La noto trémula. Cuando me lo dijeron, adelanta, me quedé ida. Me ha costado una semana digerirlo: principio de Alzheimer.

Su madre murió con 79 años. Se turnaban entre las hermanas para cuidarla, de casa en casa. A veces gritaba por las noches. Otras, le hablaba a la muñeca de su hija como si fuera una niña. «Cinco años me quedan». Ambos sabemos que es difícil encontrar consuelo, y se nos nota. Se apaga la luz. Vuelve de nuevo. Se está avanzando mucho ahora en investigación, dice ella, o yo, y aquello nos sabe a algo. Me alegro mucho de verte, se despide, enfilando las escaleras.

 

14 de enero

Leo en la biblioteca, dejados atrás los achaques, la última de Álex Chico, Los cuerpos partidos. La imagen es potente, el emigrante tiene algo de ser dividido, culo entre dos sillas. Me pregunto si yo también lo soy, de un modo más acusado además por mi triple dimensión madrileño-navarro-gala.

Compré Los cuerpos partidos en la librería Pasajes de Madrid, el viernes pasado. Hoy me sorprendo al fijarme en cómo el ticket que me hace marcapáginas habla de librería Passages. ¿Tan pedantes son en esa librería internacional como para poner su nombre comercial en francés? Las librerías partidas.

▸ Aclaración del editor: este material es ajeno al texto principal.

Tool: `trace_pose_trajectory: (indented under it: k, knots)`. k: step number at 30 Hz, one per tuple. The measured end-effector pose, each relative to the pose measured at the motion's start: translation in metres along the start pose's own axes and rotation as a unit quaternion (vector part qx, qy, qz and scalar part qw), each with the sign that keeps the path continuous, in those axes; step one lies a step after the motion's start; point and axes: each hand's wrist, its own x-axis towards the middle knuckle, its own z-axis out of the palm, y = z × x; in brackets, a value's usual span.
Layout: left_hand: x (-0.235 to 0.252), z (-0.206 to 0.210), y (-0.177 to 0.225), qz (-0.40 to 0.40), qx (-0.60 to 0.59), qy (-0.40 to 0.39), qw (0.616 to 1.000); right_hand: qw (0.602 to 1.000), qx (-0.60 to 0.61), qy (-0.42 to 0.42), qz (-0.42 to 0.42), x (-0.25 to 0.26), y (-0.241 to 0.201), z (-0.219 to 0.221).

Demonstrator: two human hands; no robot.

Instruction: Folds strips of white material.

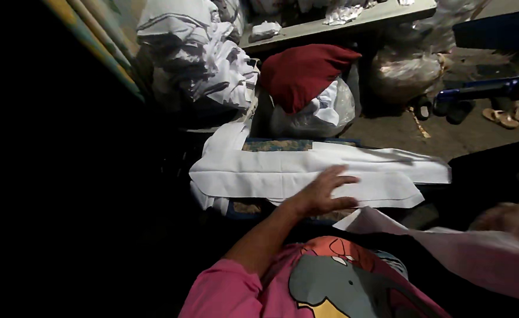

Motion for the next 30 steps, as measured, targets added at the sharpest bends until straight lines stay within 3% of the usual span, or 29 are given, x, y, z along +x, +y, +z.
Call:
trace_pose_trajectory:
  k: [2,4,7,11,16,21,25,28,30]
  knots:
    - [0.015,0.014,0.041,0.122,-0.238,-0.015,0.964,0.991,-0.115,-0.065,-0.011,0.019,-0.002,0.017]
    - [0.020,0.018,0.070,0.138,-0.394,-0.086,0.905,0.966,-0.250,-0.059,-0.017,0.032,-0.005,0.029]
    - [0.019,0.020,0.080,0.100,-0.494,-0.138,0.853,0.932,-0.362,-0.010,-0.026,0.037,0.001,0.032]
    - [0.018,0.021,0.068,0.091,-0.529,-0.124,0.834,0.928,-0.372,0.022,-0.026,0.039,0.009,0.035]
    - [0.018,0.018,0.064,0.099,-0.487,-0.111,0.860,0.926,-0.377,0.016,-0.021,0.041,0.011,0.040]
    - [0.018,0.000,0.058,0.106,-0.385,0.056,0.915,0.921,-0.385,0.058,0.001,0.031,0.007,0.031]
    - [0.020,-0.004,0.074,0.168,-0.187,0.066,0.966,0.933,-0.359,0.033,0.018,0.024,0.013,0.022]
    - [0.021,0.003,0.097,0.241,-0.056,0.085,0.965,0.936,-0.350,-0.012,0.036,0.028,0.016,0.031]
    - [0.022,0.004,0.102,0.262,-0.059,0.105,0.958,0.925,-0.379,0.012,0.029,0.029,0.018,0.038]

No. El ticket-marcapáginas es en realidad de la librería Passages, en Lyon, donde el pasado junio compré dos libros de la editorial folio.

¿Qué hacer con las casualidades? Darles sentido. Como si ese ticket inserto en el libro de Chico, que un caprichoso movimiento del libro entre el desorden de mi mesilla de noche propició, viniera a recordar que lo partido se puede unir. Lyon y Madrid, Bousbecque y Cúllar Vega.